KelpDAO Exploit Leaves Aave Exposed to rsETH Bad Debt

The KelpDAO exploit spilled into Aave after the attacker used rsETH as collateral to borrow ETH, turning a bridge incident into lending-market bad-debt exposure tied to collateral quality, liquidity depth, and governance-approved leverage paths rather than a direct exploit of Aave itself.

KelpDAO said on April 18, 2026 that it had identified suspicious cross-chain activity involving rsETH and paused rsETH contracts across Ethereum mainnet and several L2s while it investigated. Aave later said its own contracts were not exploited and that rsETH markets were frozen to stop new deposits and new borrowing against the asset.

How the KelpDAO Exploit Moved From Bridge Risk Into Aave

Etherscan transaction 0x1ae232da212c45f35c1525f851e4c41d529bf18af862d9ce9fd40bf709db4222 shows the exploit-linked transfer moving from KernelDAO: Bridge through LayerZero EndpointV2 into an attacker-linked address, which is the on-chain handoff connecting the bridge incident to downstream lending activity.

The transaction record shows 116,500 rsETH leaving KernelDAO: Bridge for the attacker-linked wallet at 17:35:35 UTC on April 18, 2026. That transfer matters because it supplied the collateral base later used to pull ETH liquidity out of Aave.

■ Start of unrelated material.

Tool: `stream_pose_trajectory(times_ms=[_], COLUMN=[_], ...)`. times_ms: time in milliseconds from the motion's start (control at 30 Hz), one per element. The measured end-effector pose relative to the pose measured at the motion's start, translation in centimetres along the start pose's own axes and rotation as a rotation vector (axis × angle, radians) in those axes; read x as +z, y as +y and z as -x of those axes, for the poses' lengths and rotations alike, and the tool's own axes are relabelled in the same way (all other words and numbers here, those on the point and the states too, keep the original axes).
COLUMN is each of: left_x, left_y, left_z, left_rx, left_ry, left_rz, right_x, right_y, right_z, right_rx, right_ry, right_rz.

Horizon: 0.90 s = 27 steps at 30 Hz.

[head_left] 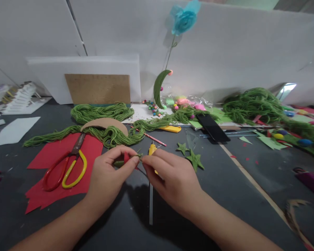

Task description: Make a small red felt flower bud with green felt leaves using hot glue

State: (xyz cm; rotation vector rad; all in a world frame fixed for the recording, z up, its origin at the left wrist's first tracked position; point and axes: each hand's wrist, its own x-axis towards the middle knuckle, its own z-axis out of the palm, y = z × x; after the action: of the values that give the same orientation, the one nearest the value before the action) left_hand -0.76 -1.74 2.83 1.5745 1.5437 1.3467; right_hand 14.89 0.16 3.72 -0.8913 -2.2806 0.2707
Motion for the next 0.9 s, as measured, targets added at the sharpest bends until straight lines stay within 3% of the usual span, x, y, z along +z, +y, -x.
stream_pose_trajectory(times_ms=[100,233,333,500,567,733,900], left_x=[0.0,-0.1,-0.3,-0.7,-0.9,-1.2,-1.4], left_y=[0.1,0.1,0.1,0.0,-0.2,-0.6,-0.2], left_z=[-0.2,-0.2,-0.3,-0.4,-0.3,0.0,0.4], left_rx=[0.050,0.231,0.330,0.588,0.725,0.973,0.946], left_ry=[-0.029,-0.121,-0.190,-0.232,-0.225,-0.147,-0.150], left_rz=[-0.091,-0.224,-0.224,-0.193,-0.214,-0.291,-0.225], right_x=[0.2,-0.4,-1.3,-2.3,-2.3,-1.1,-0.2], right_y=[0.2,0.5,0.5,0.8,1.3,2.4,2.0], right_z=[0.4,0.0,-0.6,-1.5,-1.6,-1.2,-0.9], right_rx=[-0.236,-0.252,-0.073,0.563,0.737,0.838,0.779], right_ry=[-0.010,-0.049,-0.082,-0.321,-0.432,-0.634,-0.649], right_rz=[0.318,0.254,-0.024,-0.719,-0.950,-1.409,-1.536])
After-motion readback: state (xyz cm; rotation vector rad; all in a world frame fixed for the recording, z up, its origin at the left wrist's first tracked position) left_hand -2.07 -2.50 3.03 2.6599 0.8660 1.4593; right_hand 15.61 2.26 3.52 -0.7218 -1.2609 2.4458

The route into borrowed ETH was not accidental. Aave's November 2025 governance proposal explicitly enabled rsETH collateral to borrow WETH inside the rsETH LST E-Mode, with a 93% max LTV, a 95% liquidation threshold, and a 1.0% liquidation bonus.

Aave's March 2026 V4 activation proposal extended the same design into a dedicated Kelp Spoke, again pairing rsETH as collateral with wETH debt. In plain language, the exploit could be turned into ETH borrowing because Aave had already governance-approved that collateral path before the incident.

Why Borrowed ETH Can Turn Into Aave Bad Debt

In DeFi lending, bad debt appears when the borrowed asset cannot be fully recovered after collateral loses enough value or becomes too illiquid to sell. Aave's April 9, 2026 liquidity-at-risk post had already mapped that vulnerability for rsETH.

That Aave risk post showed $332M of collateral at risk against only $5M of DEX available liquidity under an LST depeg scenario, with a modeled $326M shortfall even after a 1% liquidation bonus. Those figures explain why borrowing ETH against rsETH was structurally dangerous once the collateral came under exploit pressure.

Aave's incident statement said rsETH markets on V3 and V4 were frozen and emphasized that Aave contracts were not exploited. That distinction matters for lenders because the threat is insolvency from impaired collateral recovery, not a bug that drained the lending pool directly.

The governance trail makes the spillover hard to dismiss as a black-swan edge case. The November 2025 E-Mode change, the March 2026 Kelp Spoke activation, and the April 9 risk warning all show that rsETH-to-wETH leverage was both intentional and previously flagged.

What DeFi Users Are Watching After the Freeze

For rsETH holders, KelpDAO's cross-chain pause puts bridge integrity, redemption assumptions, and secondary-market depth at the center of the story. For Aave users, the relevant question is how much borrowed ETH can ultimately be recovered once frozen markets reopen and liquidation paths are tested against real liquidity.

The same liquidity mismatch that Aave flagged, $332M of collateral at risk versus $5M of available DEX depth, is why this incident now reads as a protocol-design problem as much as a bridge exploit. That is also why DeFi readers following Coinbase Ventures Shifts Capital to Tokenization, DeFi, and AI are likely to treat collateral quality and governance settings as part of the same institutional-adoption conversation.

There is also a market-structure lesson for newer entrants coming from products like Charles Schwab's retail crypto spot trading rollout: spot access and DeFi lending are different risk surfaces. Here, the important evidence is that Aave's own freeze notice addressed collateral contagion, while Kelp's incident update addressed the origin of the bridge event.

Near term, users are watching three concrete checkpoints: Kelp's technical root-cause findings, Aave governance around the frozen rsETH markets, and whether spot liquidity improves enough to narrow the gap between $332M of at-risk collateral and $5M of DEX liquidity. Until those inputs change, the clearest takeaway from the available data is that cross-protocol leverage can turn a bridge exploit into lending-market bad debt even when the lending protocol itself was not hacked.

Disclaimer: This article is for informational purposes only and does not constitute financial or investment advice. Cryptocurrency and digital asset markets carry significant risk. Always do your own research before making decisions.